The Blue Castle is one of my all time favorite books. Valancy, the protagonist, is someone we can all relate to. At 29, she is still unmarried. Even in this day and age, going past the ‘marriageable age’ is a huge issue; especially in a culture like Pakistan’s. Valancy’s idealism and dreams are ones which we all have. Though the novel is presented as a fantasy, we all, at some point or another, want to do what Valancy does, to break free from the rules of culture and society and do something outrageous! I know I have.

As always, L. M. Montgomery’s heroines have a unique quality about them; something, which strictly speaking, isn’t beauty but charm. Valancy, after she breaks free from her restraints, is almost beautiful – but not in the conventional way that her cousin Olive is. She has a personality of her own and the blue castle which she dreams of is the place where her true potential comes to the surface.

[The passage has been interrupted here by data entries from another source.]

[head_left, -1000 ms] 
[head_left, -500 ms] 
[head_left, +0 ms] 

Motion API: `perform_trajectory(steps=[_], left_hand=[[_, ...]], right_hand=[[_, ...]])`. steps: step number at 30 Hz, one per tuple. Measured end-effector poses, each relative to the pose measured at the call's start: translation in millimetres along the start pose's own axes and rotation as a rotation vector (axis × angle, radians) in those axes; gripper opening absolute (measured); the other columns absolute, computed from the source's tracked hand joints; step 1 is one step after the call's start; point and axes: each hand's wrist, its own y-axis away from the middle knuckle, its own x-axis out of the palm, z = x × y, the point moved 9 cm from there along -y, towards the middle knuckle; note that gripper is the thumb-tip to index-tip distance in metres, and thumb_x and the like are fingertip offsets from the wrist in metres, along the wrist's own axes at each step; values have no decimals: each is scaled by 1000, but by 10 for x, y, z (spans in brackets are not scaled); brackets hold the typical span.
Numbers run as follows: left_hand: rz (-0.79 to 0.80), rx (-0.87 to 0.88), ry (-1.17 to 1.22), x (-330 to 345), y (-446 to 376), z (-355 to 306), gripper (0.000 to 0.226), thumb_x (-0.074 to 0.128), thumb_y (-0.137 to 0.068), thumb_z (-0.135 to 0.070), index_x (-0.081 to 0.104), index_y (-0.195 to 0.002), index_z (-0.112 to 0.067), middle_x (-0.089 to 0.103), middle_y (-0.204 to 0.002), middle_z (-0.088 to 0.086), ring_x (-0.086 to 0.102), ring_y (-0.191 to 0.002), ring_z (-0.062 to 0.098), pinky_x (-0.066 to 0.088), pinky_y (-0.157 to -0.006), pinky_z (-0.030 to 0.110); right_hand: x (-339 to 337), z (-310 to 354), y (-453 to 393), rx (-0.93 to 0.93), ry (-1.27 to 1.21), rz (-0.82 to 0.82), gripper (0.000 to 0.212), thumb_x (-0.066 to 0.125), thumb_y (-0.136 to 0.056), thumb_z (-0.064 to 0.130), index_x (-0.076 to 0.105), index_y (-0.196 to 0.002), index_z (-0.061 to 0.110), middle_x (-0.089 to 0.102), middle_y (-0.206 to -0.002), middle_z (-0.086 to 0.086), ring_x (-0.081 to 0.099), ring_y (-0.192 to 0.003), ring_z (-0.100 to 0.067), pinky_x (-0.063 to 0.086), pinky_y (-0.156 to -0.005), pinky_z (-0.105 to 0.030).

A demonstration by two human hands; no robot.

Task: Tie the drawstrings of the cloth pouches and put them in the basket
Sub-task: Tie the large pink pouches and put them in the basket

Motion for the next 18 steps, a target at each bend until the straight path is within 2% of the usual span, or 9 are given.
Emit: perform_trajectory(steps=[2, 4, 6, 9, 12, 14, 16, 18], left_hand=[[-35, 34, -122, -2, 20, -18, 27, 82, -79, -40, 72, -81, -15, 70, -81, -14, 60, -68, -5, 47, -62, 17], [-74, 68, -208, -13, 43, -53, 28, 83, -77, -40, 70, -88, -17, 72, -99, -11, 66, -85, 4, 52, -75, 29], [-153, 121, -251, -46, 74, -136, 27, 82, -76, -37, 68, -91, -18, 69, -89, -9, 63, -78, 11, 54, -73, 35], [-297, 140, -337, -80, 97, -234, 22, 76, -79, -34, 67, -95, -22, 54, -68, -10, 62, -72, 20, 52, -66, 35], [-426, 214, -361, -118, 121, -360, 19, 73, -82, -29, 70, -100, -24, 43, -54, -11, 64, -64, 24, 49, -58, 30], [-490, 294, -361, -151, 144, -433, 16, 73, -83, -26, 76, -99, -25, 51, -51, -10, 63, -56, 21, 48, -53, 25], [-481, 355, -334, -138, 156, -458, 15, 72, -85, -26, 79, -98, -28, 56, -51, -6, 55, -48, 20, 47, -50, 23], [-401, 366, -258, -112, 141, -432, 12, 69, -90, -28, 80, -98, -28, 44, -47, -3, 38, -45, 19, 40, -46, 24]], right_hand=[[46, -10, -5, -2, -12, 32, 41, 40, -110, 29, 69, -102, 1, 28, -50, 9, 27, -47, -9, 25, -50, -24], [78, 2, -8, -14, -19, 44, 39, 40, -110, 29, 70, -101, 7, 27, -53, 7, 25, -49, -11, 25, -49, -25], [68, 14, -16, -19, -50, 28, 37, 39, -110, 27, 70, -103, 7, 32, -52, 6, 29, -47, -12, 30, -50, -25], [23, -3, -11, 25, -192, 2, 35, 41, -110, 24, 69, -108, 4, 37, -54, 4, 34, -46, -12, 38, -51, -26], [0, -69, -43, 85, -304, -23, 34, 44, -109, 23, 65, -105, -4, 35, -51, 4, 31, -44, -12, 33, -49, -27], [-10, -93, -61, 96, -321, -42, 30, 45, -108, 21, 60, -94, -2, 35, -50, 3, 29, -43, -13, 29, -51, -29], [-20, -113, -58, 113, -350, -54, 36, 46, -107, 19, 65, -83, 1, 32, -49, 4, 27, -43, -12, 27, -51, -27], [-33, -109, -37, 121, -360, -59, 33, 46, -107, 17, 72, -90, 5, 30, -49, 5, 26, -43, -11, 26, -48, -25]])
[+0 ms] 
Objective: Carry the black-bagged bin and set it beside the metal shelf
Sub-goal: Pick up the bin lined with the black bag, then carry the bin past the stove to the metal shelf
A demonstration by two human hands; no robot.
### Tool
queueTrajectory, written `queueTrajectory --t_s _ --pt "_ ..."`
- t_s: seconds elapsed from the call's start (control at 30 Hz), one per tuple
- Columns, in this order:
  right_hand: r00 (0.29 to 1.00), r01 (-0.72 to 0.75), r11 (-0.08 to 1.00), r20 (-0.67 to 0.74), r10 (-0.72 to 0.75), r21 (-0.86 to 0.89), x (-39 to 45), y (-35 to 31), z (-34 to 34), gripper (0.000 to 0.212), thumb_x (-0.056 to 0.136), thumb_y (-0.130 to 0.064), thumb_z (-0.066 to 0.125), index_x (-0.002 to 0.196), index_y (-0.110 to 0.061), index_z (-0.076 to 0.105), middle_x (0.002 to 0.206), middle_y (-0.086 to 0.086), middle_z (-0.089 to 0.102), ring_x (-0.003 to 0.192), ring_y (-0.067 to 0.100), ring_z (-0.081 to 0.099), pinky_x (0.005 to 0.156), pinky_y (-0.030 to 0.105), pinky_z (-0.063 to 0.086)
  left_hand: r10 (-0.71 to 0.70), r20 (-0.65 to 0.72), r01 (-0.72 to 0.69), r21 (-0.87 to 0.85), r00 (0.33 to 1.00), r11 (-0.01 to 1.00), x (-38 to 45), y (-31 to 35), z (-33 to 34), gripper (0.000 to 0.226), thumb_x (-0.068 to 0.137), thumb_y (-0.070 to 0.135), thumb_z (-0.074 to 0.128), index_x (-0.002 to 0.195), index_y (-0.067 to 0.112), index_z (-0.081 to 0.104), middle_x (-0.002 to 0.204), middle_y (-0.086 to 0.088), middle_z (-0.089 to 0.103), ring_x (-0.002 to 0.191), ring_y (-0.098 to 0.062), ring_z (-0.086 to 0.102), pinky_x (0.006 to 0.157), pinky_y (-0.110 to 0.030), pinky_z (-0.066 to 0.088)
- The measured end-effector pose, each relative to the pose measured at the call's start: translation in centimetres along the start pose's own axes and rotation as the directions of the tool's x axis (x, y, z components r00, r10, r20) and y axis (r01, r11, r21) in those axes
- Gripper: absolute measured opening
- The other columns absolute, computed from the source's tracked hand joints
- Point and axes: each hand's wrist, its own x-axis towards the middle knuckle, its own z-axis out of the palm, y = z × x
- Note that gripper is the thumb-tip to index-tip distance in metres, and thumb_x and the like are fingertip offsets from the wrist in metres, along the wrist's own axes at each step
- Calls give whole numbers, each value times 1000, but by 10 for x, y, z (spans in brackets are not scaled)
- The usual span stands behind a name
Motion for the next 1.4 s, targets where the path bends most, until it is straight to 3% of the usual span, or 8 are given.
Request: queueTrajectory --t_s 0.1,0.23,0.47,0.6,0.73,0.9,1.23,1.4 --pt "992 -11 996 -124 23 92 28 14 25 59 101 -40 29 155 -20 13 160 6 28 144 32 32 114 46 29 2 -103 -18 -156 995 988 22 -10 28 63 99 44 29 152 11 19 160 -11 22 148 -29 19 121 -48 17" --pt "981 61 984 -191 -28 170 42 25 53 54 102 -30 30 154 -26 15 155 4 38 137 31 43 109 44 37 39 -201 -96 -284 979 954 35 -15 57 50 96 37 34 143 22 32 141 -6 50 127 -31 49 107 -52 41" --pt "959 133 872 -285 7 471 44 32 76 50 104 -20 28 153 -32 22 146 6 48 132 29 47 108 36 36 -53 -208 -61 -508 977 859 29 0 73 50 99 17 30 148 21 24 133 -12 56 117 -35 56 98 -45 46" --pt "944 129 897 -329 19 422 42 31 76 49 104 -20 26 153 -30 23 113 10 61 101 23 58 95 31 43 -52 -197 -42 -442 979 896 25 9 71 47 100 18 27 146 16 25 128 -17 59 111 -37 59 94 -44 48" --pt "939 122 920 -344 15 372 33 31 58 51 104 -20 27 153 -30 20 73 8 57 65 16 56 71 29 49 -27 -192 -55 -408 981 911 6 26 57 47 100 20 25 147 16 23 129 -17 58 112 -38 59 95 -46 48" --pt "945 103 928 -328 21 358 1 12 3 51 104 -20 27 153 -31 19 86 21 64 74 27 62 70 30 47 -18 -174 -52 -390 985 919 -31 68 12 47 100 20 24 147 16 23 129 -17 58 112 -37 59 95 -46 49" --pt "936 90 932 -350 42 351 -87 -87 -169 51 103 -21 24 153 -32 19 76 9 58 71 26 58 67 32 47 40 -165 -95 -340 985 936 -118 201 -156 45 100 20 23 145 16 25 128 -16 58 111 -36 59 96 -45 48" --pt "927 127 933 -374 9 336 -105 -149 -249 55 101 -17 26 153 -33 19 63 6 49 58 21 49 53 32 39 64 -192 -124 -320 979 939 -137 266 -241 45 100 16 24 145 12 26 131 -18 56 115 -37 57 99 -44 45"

As Barney, her……..  (I’ll let you find out for yourself!) says, ‘you belong to the woods’. That is where her special charm finds it’s proper domain.

Who among us doesn’t have annoying relatives? Relatives who intrude, boss and try to control our very existence? It may be an old aunt or some far off older cousin, but we’ve all felt the helplessness – especially during family reunions. Valancy lives eternally in a family reunion. The family has found an easy target in Valancy and boss the very life out of her. To break free is a harder step than it seems, even for Valancy. But nevertheless, she finds the necessary push to live her life the way her heart desires…………where does it all end? Do her dreams come true? Most importantly of all, does she find true love? Or is the stigma of age one that she can’t get around?……Read it and tell me all about your views!